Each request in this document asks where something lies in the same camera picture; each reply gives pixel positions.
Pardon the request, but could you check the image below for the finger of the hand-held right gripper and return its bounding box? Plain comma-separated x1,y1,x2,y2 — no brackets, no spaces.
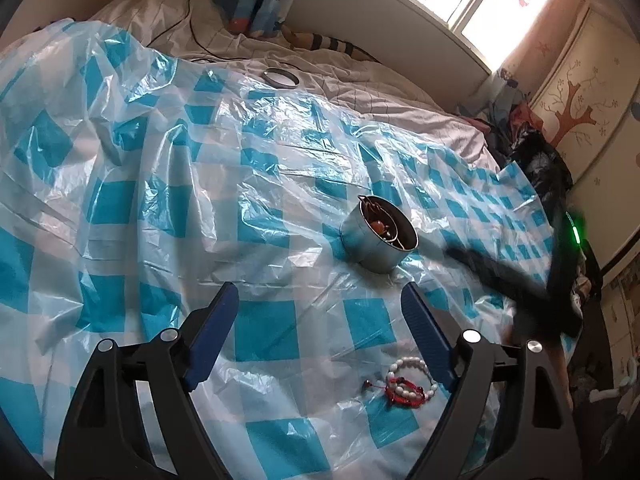
444,244,551,307
509,294,557,347

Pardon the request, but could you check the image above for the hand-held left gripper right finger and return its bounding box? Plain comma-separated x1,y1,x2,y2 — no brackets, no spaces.
401,283,585,480

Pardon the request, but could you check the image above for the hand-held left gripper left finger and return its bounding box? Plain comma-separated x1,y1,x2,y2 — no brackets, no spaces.
54,282,240,480

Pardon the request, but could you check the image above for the white bead bracelet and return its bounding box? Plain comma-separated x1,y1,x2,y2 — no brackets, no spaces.
387,356,440,401

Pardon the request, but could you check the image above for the red string bracelet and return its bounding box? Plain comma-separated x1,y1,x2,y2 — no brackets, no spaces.
363,379,427,405

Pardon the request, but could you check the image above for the round metal tin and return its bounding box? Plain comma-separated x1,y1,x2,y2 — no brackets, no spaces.
340,194,419,274

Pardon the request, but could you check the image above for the black plastic bag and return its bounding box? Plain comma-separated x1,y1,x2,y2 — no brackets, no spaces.
510,137,574,213

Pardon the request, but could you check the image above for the pile of clothes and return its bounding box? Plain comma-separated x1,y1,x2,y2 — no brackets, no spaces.
460,70,543,158

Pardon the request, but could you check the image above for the blue checkered plastic sheet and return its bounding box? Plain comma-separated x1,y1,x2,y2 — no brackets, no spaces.
0,20,586,480

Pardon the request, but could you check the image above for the wardrobe with tree decoration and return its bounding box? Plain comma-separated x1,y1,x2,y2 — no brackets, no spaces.
530,5,640,266

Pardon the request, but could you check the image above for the white bed quilt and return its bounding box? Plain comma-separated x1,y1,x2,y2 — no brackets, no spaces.
95,0,501,171

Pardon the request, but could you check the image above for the round metal tin lid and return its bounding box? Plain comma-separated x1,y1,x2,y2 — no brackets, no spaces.
262,67,299,89

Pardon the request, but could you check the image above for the window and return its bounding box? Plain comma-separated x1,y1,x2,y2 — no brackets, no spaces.
360,0,568,72

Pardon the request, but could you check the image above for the cream bed headboard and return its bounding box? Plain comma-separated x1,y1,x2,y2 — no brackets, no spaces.
285,0,493,106

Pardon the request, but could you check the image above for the striped plush tail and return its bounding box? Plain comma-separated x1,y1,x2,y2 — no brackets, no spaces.
282,27,382,64

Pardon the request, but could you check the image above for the black cable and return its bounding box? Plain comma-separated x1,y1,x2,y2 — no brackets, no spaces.
150,0,301,68

──────────────────────────────

WHAT IS NEEDED>
Omit the pictures, then set down all the remaining data exactly as given.

RESULT OF THE EXERCISE>
Each request in this document asks where something lies in the same camera picture; each reply gives pixel positions.
Pardon the request, but could you check the image below for the finger of the hand-held right gripper and return its bounding box? Plain comma-separated x1,y1,x2,y2 — no brackets, no spaces.
444,244,551,307
509,294,557,347

Pardon the request, but could you check the image above for the hand-held left gripper right finger and return its bounding box? Plain comma-separated x1,y1,x2,y2 — no brackets, no spaces.
401,283,585,480

Pardon the request, but could you check the image above for the hand-held left gripper left finger and return its bounding box? Plain comma-separated x1,y1,x2,y2 — no brackets, no spaces.
54,282,240,480

Pardon the request, but could you check the image above for the white bead bracelet and return its bounding box? Plain comma-separated x1,y1,x2,y2 — no brackets, no spaces.
387,356,440,401

Pardon the request, but could you check the image above for the red string bracelet and return its bounding box? Plain comma-separated x1,y1,x2,y2 — no brackets, no spaces.
363,379,427,405

Pardon the request, but could you check the image above for the round metal tin and return its bounding box? Plain comma-separated x1,y1,x2,y2 — no brackets, no spaces.
340,194,419,274

Pardon the request, but could you check the image above for the black plastic bag and return its bounding box? Plain comma-separated x1,y1,x2,y2 — no brackets, no spaces.
510,137,574,213

Pardon the request, but could you check the image above for the pile of clothes and return its bounding box? Plain comma-separated x1,y1,x2,y2 — no brackets, no spaces.
460,70,543,158

Pardon the request, but could you check the image above for the blue checkered plastic sheet and return its bounding box? Plain comma-separated x1,y1,x2,y2 — no brackets, no spaces.
0,20,586,480

Pardon the request, but could you check the image above for the wardrobe with tree decoration and return its bounding box? Plain comma-separated x1,y1,x2,y2 — no brackets, no spaces.
530,5,640,266

Pardon the request, but could you check the image above for the white bed quilt and return its bounding box? Plain comma-separated x1,y1,x2,y2 — no brackets, no spaces.
95,0,501,171

Pardon the request, but could you check the image above for the round metal tin lid and return its bounding box? Plain comma-separated x1,y1,x2,y2 — no brackets, no spaces.
262,67,299,89

Pardon the request, but could you check the image above for the window and return its bounding box? Plain comma-separated x1,y1,x2,y2 — no brackets, no spaces.
360,0,568,72

Pardon the request, but could you check the image above for the cream bed headboard and return its bounding box? Plain comma-separated x1,y1,x2,y2 — no brackets, no spaces.
285,0,493,106

Pardon the request, but could you check the image above for the striped plush tail and return its bounding box? Plain comma-separated x1,y1,x2,y2 — no brackets, no spaces.
282,27,382,64

Pardon the request, but could you check the image above for the black cable and return its bounding box? Plain comma-separated x1,y1,x2,y2 — no brackets, no spaces.
150,0,301,68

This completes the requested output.